The claim accurately captures the central thesis of Danziger's 'Naming the Mind' — that psychological concepts like intelligence are historically constructed through scientific practice rather than discovered as pre-existing natural kinds. Multiple authoritative sources, including book previews and peer-reviewed reviews, confirm this reading. However, the claim's phrasing is slightly more absolute than Danziger's own position, which leaves open the possibility that categories might track real divisions while denying this would result from superior empirical method.

“Leaves of certain plants release allelopathic chemicals that can affect the growth of neighboring plants.”

True

This claim is well-supported by converging lines of scientific evidence. Multiple peer-reviewed studies demonstrate that leaf extracts and leachates from species such as Eucalyptus, Aegle marmelos, and Aizoon canariense contain identifiable allelochemicals that inhibit germination and growth in neighboring plants. University extension sources further corroborate that leaves of plants like black walnut contain allelopathic compounds. The claim's careful hedging — "certain plants" and "can affect" — accurately reflects the scope of the evidence.

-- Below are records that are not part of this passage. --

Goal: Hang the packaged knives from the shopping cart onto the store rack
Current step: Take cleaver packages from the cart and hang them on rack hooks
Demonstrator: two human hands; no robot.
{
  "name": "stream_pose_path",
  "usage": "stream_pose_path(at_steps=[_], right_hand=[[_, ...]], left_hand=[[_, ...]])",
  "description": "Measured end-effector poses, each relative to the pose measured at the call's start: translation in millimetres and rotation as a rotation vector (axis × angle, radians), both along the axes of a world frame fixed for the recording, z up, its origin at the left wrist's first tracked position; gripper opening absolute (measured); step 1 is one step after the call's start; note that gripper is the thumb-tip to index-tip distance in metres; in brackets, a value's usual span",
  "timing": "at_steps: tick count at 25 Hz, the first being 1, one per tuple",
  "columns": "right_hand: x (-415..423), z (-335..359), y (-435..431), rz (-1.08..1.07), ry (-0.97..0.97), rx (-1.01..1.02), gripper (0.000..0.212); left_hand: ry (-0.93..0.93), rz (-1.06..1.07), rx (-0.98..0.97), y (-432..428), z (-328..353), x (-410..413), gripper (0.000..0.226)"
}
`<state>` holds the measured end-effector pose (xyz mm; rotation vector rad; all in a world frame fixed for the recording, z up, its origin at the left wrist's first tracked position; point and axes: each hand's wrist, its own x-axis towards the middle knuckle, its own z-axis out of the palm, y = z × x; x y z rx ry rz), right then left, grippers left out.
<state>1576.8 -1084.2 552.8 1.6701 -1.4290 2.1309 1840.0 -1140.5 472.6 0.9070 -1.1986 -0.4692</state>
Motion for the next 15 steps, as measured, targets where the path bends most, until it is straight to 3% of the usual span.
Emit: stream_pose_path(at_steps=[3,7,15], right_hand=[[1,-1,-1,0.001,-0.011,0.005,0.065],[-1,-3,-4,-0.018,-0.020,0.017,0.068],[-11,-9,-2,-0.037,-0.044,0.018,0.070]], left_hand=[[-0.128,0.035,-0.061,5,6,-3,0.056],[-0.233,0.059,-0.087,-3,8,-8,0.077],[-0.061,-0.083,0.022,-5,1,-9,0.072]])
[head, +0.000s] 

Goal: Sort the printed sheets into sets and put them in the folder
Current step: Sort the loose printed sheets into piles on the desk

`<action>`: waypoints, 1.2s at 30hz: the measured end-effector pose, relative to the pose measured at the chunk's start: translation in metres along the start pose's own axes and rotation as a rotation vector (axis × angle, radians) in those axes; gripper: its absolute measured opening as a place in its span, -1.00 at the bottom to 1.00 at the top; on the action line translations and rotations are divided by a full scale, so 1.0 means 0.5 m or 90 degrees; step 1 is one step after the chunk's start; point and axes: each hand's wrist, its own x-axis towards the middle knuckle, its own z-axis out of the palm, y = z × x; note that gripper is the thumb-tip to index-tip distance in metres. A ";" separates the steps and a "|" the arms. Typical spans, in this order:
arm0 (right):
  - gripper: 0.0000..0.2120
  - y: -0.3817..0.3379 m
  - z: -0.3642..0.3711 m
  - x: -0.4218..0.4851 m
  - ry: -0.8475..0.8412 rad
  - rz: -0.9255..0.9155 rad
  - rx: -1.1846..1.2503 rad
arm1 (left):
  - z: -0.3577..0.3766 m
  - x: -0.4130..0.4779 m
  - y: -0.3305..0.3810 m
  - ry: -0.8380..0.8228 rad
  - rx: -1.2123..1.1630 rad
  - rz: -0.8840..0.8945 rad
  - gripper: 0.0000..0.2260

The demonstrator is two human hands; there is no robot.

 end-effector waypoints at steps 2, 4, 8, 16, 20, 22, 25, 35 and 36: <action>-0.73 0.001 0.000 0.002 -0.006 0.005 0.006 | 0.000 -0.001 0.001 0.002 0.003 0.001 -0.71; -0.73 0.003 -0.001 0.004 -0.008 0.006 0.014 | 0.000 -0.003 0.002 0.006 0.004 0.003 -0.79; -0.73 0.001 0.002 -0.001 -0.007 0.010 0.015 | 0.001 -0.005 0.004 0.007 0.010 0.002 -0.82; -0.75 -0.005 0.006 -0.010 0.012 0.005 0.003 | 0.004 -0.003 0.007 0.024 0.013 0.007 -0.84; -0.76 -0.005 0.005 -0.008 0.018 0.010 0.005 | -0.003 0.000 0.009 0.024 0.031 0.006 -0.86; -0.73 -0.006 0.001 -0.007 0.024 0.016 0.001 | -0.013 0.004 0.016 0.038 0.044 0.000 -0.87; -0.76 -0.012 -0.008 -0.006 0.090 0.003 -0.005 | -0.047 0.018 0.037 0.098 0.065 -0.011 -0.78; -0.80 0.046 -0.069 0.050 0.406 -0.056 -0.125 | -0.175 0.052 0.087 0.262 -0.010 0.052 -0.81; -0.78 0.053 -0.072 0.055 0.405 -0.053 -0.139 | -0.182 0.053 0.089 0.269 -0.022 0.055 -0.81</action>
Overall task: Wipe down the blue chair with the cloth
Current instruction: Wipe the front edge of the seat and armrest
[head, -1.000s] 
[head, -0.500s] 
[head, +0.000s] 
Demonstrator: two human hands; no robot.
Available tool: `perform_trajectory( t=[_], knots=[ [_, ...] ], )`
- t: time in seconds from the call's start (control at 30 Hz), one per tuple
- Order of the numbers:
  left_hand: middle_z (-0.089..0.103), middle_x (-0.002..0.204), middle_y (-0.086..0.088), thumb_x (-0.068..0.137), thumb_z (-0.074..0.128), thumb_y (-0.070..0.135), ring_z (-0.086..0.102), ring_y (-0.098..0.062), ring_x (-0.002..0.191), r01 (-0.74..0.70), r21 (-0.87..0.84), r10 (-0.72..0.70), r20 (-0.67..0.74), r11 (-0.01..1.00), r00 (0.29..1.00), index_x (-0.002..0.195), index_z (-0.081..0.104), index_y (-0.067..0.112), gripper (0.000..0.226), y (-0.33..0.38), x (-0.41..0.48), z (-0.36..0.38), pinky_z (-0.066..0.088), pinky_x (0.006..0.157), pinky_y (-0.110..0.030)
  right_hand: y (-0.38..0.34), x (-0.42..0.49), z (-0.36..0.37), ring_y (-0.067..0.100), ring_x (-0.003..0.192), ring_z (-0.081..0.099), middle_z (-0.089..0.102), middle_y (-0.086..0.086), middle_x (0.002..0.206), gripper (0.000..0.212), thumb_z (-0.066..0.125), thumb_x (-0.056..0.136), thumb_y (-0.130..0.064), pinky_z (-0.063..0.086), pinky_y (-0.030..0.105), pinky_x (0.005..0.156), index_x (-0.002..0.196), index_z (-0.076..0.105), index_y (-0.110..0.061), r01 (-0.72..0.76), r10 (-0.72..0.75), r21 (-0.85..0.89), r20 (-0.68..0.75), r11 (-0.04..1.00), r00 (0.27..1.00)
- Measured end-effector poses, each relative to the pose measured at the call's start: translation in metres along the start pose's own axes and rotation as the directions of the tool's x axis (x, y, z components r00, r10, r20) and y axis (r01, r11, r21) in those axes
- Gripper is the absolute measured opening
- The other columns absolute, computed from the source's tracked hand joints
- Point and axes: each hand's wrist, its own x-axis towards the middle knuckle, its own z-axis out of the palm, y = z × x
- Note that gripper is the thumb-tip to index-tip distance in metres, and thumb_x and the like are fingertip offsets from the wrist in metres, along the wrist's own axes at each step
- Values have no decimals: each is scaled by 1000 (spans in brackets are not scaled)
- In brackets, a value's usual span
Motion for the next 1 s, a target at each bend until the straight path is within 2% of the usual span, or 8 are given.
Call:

“Alveoli in the human lungs are structurally adapted to maximise the rate of gas exchange by diffusion through features such as large surface area, thin walls, rich blood supply, moist lining, and elastic fibres.”

Mostly True

The claim accurately describes the well-established structural adaptations of alveoli for gas exchange — large surface area, thin walls, rich blood supply, and moist lining are all strongly supported by peer-reviewed physiology literature. The inclusion of elastic fibres is a minor imprecision: their primary role is mechanical recoil and ventilatory support, with only an indirect contribution to maintaining the geometry that enables diffusion. The "such as" framing makes this defensible but slightly overstates elastic fibres' direct role in diffusion.

“The majority of online misinformation is spread by human users rather than automated bots.”

Mostly True

The weight of available research supports the claim that human users remain the primary drivers of online misinformation spread, though the picture is more nuanced than the claim suggests. The most rigorous large-scale studies show that false news diffusion patterns persist even after removing bot accounts, and human behavioral mechanisms — habitual sharing, platform incentives, superspreaders — remain dominant factors. However, bots punch well above their weight in specific contexts, and the rapid rise of AI-generated content since 2023 is narrowing the gap in ways not yet fully measured.